[Exercise]
Using the material that follows, identify and copy each line with the string "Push".

[Supplied material]
============================================================
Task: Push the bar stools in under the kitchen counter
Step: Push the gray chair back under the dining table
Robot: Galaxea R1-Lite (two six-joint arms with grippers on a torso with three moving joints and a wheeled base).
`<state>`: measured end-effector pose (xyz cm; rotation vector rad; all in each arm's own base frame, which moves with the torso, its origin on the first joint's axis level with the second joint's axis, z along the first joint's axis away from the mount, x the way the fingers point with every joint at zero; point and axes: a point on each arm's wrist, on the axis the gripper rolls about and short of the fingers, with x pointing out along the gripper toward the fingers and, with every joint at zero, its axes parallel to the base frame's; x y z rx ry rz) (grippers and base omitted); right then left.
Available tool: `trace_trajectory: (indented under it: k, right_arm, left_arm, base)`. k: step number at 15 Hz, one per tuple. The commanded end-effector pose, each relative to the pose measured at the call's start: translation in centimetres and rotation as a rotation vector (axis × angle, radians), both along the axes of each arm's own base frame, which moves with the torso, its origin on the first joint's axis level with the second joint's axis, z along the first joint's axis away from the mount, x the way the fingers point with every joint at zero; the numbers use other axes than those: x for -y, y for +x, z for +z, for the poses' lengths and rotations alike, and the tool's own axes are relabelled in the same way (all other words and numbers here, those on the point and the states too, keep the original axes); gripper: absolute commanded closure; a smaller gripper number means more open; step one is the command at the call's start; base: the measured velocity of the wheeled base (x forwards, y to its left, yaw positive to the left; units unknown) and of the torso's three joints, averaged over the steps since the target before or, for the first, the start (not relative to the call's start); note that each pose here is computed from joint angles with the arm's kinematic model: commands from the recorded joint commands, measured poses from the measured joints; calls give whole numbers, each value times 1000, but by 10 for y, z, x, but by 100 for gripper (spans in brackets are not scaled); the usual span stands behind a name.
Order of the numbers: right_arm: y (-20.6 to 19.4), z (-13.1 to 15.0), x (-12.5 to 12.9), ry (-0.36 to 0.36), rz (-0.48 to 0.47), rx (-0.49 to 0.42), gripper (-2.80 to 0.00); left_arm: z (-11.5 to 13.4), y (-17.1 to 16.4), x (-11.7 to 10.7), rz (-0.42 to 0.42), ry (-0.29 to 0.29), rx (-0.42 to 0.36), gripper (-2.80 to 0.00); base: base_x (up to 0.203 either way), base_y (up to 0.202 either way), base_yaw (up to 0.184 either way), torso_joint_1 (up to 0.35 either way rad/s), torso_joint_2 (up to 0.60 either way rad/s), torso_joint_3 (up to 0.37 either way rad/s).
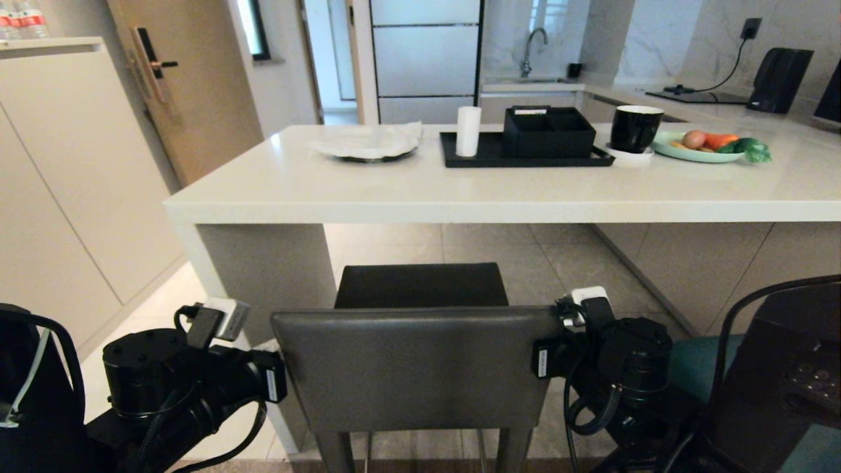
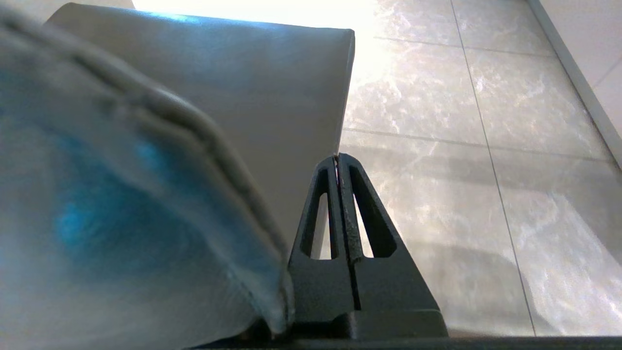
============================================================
[Exercise output]
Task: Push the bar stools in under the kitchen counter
Step: Push the gray chair back under the dining table

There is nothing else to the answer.